Tzolis tersenyum bangga saat memeluk trofi 2014 di telapak tangannya. Kenangan-kenangan nyata itu menjadikan kamar tidur masa kecilnya tempat yang istimewa. Christos Tzolis berusia empat tahun saat, sebagai bocah kecil, ia pertama kali berlari-lari di lapangan-lapangan Yunani. Ia melakukannya di Doxa Pentalofos, klub kecil yang sederhana di pinggiran Thessaloniki, dan pada usia itu ia menjadi pemain termuda yang pernah bermain untuk tim tersebut.
Di bangku cadangan lapangan utama Doxa, empat kursi plastik biru hilang. Di tribun, beberapa kursi lagi hilang, dan tak banyak yang tersisa dari atap di sisi panjang – dan memang satu-satunya – lapangan. Namun, Tzolis merasa betah di sini. “Di sinilah saya mengambil langkah pertama dalam sepak bola,” katanya dengan bangga. “Saya telah mengalami momen-momen indah di sini.”
Pada usia empat hingga delapan tahun, ia berlari-lari di atas rumput Doxa yang agak layu, hingga PAOK datang menghampiri. Apakah Tzolis ingin bergabung dengan akademi pemuda mereka?
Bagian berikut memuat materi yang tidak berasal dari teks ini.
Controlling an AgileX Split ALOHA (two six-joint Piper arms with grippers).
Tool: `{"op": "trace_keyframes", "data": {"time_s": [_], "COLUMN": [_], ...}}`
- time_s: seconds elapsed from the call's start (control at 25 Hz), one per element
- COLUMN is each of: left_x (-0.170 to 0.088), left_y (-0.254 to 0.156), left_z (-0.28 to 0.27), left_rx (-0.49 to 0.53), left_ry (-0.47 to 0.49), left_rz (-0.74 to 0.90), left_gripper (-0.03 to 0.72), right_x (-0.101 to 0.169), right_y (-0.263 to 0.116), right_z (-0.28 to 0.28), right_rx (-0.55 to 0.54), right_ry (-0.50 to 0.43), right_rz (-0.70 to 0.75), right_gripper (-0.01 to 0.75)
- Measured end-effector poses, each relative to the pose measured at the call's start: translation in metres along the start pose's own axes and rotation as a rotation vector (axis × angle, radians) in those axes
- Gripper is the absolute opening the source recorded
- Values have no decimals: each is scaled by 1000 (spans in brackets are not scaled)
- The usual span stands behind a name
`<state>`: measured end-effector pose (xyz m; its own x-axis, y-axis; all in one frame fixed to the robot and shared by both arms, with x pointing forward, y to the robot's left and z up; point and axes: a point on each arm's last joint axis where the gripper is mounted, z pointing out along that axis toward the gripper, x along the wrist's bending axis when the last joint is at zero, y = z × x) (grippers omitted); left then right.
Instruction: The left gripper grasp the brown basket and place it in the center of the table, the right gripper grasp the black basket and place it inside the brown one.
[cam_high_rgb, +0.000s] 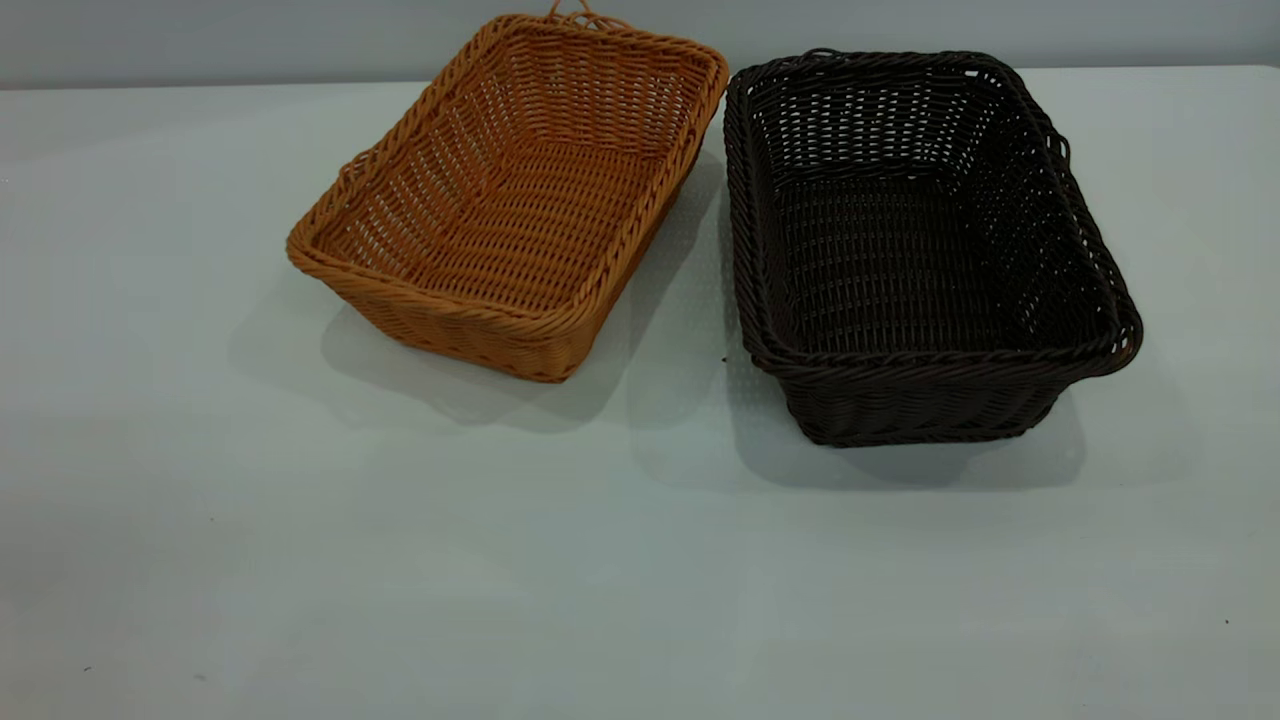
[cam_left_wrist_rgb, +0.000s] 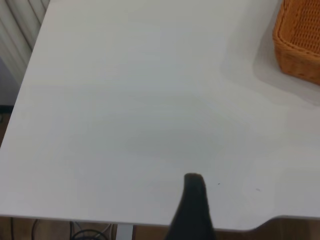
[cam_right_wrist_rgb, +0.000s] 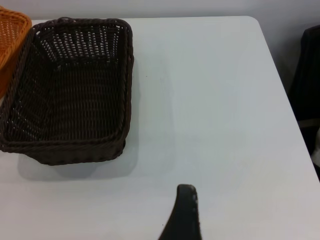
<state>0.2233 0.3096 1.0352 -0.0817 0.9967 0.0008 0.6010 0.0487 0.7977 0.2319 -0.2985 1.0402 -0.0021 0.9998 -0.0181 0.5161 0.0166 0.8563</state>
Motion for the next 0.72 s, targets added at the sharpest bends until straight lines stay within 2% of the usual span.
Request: {"op": "trace_keyframes", "data": {"time_s": [0.28, 0.4, 0.72], "left_x": [-1, -2, -10], "left_y": [0, 5, 74], "left_z": [0, 5, 40], "left_rx": [5, 51, 138], "left_ry": [-11, -13, -15], "left_rz": [-1, 1, 27], "left_gripper": [572, 572, 572], "right_x": [0, 0, 0], "right_y": [0, 0, 0], "right_z": [0, 0, 0], "right_rx": [0, 0, 0], "right_ry": [0, 0, 0], "right_rz": [0, 0, 0], "right_gripper": [593, 593, 593]}}
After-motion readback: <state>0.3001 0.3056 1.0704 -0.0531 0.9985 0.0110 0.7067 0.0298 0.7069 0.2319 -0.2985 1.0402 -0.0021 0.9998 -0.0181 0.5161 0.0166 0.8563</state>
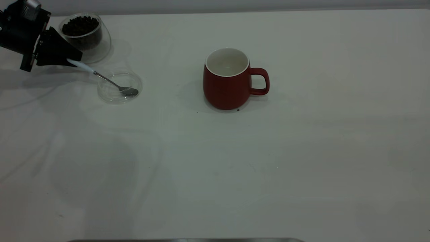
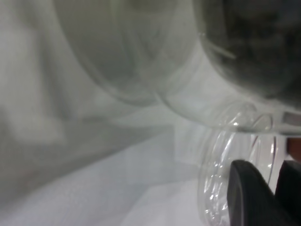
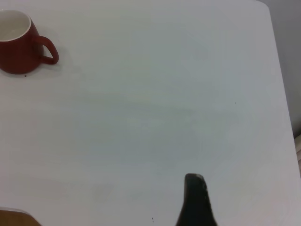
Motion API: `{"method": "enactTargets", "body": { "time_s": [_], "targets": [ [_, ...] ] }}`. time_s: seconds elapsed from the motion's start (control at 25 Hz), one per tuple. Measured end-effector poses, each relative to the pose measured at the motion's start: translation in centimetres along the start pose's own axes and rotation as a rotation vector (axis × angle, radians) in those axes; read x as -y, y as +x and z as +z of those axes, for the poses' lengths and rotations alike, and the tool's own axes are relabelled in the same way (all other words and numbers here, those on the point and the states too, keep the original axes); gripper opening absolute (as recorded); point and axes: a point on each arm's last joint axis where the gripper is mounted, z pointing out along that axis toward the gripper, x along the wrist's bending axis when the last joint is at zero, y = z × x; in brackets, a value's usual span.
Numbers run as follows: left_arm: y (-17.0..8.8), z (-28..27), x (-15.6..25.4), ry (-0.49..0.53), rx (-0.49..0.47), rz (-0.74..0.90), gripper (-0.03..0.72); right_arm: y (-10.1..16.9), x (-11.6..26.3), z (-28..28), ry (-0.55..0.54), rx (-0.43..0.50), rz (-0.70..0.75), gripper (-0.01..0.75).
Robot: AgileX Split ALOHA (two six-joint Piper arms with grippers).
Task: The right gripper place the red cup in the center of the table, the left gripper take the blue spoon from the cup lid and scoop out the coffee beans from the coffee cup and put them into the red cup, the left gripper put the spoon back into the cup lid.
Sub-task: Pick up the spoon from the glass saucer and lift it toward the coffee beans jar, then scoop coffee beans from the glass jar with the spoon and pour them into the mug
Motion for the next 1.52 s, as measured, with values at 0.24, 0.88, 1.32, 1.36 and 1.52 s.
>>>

Ya, jawabnya, meski ada kata “tapi” yang diucapkan dengan hati-hati. “PAOK merekrut saya, tapi Doxa ingin saya menyelesaikan musim bersama mereka,” kenang sang penyerang dalam wawancara dengan Het Laatste Nieuws.
“Jadi, pada hari Sabtu, saya bermain untuk PAOK terlebih dahulu, lalu kami berkendara ke pertandingan lainnya. Jarak waktu antara kedua pertandingan sangat singkat sehingga saya harus mengganti seragam di dalam mobil.” Masa mudanya di PAOK tetap terukir dalam ingatannya (dan kamarnya). Dia pasti takkan pernah melupakan pertandingan persahabatan melawan FC Barcelona. PAOK menerima undangan dari raksasa Spanyol itu untuk berkunjung ke Catalonia. Bahkan sepuluh tahun kemudian, Tzolis masih tersenyum lebar saat membicarakannya. “Saya ingat seolah-olah baru kemarin!”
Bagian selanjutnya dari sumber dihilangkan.